# WHAT IS REQUIRED:
The expected response is an exact repetition of every record, with images excluded.

# MATERIAL FOR THE TASK:
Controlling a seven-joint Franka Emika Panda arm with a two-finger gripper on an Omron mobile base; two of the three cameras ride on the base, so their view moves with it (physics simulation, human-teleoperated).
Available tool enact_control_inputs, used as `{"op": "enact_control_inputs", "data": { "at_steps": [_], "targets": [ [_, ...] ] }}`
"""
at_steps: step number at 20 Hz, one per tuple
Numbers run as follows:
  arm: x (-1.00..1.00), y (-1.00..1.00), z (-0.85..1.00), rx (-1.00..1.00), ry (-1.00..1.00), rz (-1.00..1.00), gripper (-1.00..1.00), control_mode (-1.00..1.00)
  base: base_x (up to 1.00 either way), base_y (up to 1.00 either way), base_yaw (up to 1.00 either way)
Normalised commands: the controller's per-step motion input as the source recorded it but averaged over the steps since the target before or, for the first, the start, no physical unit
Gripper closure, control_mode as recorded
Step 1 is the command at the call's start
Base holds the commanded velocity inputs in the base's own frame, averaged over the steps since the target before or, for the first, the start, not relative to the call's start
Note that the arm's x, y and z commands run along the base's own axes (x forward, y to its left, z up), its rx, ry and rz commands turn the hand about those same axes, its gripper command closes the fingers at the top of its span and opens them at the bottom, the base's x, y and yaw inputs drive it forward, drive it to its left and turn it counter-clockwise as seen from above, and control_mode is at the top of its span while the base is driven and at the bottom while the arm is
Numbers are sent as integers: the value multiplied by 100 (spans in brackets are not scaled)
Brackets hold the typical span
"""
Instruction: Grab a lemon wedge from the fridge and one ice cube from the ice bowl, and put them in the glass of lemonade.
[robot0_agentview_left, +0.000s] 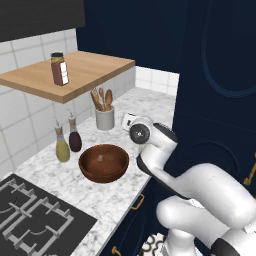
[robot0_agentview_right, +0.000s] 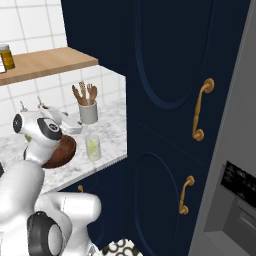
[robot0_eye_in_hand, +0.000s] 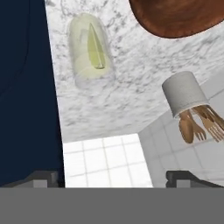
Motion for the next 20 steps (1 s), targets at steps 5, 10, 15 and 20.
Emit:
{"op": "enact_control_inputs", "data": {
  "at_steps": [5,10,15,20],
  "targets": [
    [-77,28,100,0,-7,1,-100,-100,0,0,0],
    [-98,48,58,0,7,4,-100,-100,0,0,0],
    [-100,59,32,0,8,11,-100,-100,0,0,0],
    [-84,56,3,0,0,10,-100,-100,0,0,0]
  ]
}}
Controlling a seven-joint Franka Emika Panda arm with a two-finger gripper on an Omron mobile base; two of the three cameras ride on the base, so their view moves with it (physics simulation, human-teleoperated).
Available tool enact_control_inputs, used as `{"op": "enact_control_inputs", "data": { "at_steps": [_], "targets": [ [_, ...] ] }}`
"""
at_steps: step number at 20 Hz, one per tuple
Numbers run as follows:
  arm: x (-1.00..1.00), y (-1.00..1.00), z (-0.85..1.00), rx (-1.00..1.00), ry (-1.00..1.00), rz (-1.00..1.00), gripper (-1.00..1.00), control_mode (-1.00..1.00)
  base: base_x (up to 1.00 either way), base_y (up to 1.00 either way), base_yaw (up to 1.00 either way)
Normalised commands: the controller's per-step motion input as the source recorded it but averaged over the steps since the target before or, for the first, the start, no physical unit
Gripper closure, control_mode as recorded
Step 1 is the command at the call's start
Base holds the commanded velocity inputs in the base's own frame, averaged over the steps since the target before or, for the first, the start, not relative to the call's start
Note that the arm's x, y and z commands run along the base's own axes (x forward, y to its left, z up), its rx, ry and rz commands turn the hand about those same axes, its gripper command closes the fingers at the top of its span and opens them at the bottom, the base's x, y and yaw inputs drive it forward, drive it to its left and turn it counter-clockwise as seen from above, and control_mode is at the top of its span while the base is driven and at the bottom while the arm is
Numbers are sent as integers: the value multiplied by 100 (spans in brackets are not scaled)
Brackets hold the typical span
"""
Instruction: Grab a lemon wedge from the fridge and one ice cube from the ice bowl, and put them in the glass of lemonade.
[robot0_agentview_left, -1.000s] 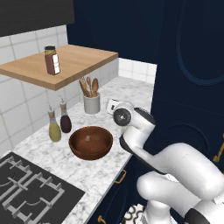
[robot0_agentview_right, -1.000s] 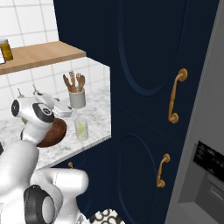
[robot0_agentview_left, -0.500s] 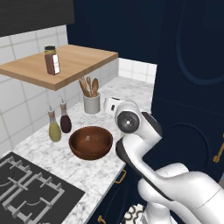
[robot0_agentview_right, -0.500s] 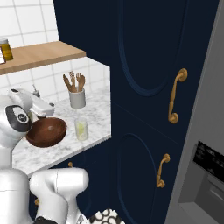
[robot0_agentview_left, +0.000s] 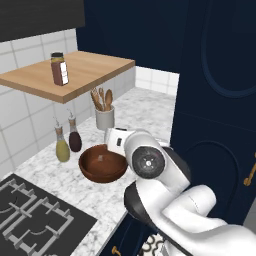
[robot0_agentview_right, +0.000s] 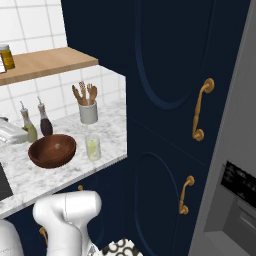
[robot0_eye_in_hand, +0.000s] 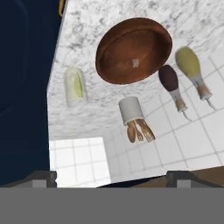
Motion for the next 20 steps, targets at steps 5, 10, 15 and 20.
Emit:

# YOUR SOLUTION:
Controlling a seven-joint Franka Emika Panda arm with a two-finger gripper on an Omron mobile base; two of the three cameras ride on the base, so their view moves with it (physics simulation, human-teleoperated).
Available tool enact_control_inputs, used as `{"op": "enact_control_inputs", "data": { "at_steps": [_], "targets": [ [_, ...] ] }}`
"""
at_steps: step number at 20 Hz, one per tuple
Numbers run as follows:
  arm: x (-1.00..1.00), y (-1.00..1.00), z (-0.85..1.00), rx (-1.00..1.00), ry (-1.00..1.00), rz (-1.00..1.00), gripper (-1.00..1.00), control_mode (-1.00..1.00)
  base: base_x (up to 1.00 either way), base_y (up to 1.00 either way), base_yaw (up to 1.00 either way)
Normalised commands: the controller's per-step motion input as the source recorded it but averaged over the steps since the target before or, for the first, the start, no physical unit
Gripper closure, control_mode as recorded
Step 1 is the command at the call's start
Base holds the commanded velocity inputs in the base's own frame, averaged over the steps since the target before or, for the first, the start, not relative to the call's start
Note that the arm's x, y and z commands run along the base's own axes (x forward, y to its left, z up), its rx, ry and rz commands turn the hand about those same axes, its gripper command closes the fingers at the top of its span and opens them at the bottom, the base's x, y and yaw inputs drive it forward, drive it to its left and turn it counter-clockwise as seen from above, and control_mode is at the top of its span while the base is driven and at the bottom while the arm is
Numbers are sent as integers: the value multiplied by 100 (spans in brackets are not scaled)
Brackets hold the typical span
"""
Instruction: Grab a lemon wedge from the fridge and one ice cube from the ice bowl, and put them in the glass of lemonade.
[robot0_agentview_left, +0.000s] 
[robot0_agentview_right, +0.000s] 
[robot0_eye_in_hand, +0.000s] 
Motion for the next 20 steps (1 s), targets at steps 5, 10, 15 and 20.
Emit:
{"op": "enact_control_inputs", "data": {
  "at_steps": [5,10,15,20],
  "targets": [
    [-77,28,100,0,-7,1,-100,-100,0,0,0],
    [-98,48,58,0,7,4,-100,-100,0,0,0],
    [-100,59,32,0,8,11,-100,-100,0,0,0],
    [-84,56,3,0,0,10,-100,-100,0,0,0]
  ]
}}
Controlling a seven-joint Franka Emika Panda arm with a two-finger gripper on an Omron mobile base; two of the three cameras ride on the base, so their view moves with it (physics simulation, human-teleoperated).
Available tool enact_control_inputs, used as `{"op": "enact_control_inputs", "data": { "at_steps": [_], "targets": [ [_, ...] ] }}`
"""
at_steps: step number at 20 Hz, one per tuple
Numbers run as follows:
  arm: x (-1.00..1.00), y (-1.00..1.00), z (-0.85..1.00), rx (-1.00..1.00), ry (-1.00..1.00), rz (-1.00..1.00), gripper (-1.00..1.00), control_mode (-1.00..1.00)
  base: base_x (up to 1.00 either way), base_y (up to 1.00 either way), base_yaw (up to 1.00 either way)
Normalised commands: the controller's per-step motion input as the source recorded it but averaged over the steps since the target before or, for the first, the start, no physical unit
Gripper closure, control_mode as recorded
Step 1 is the command at the call's start
Base holds the commanded velocity inputs in the base's own frame, averaged over the steps since the target before or, for the first, the start, not relative to the call's start
Note that the arm's x, y and z commands run along the base's own axes (x forward, y to its left, z up), its rx, ry and rz commands turn the hand about those same axes, its gripper command closes the fingers at the top of its span and opens them at the bottom, the base's x, y and yaw inputs drive it forward, drive it to its left and turn it counter-clockwise as seen from above, and control_mode is at the top of its span while the base is driven and at the bottom while the arm is
Numbers are sent as integers: the value multiplied by 100 (spans in brackets are not scaled)
Brackets hold the typical span
"""
Instruction: Grab a lemon wedge from the fridge and one ice cube from the ice bowl, and put them in the glass of lemonade.
[robot0_agentview_left, -1.000s] 
[robot0_agentview_right, -1.000s] 
[robot0_agentview_left, -0.500s] 
[robot0_agentview_right, -0.500s] 
[robot0_agentview_left, +0.000s] 
[robot0_agentview_right, +0.000s] 
[robot0_eye_in_hand, +0.000s] 
Motion for the next 20 steps, targets at steps 5, 10, 15 and 20.
Emit:

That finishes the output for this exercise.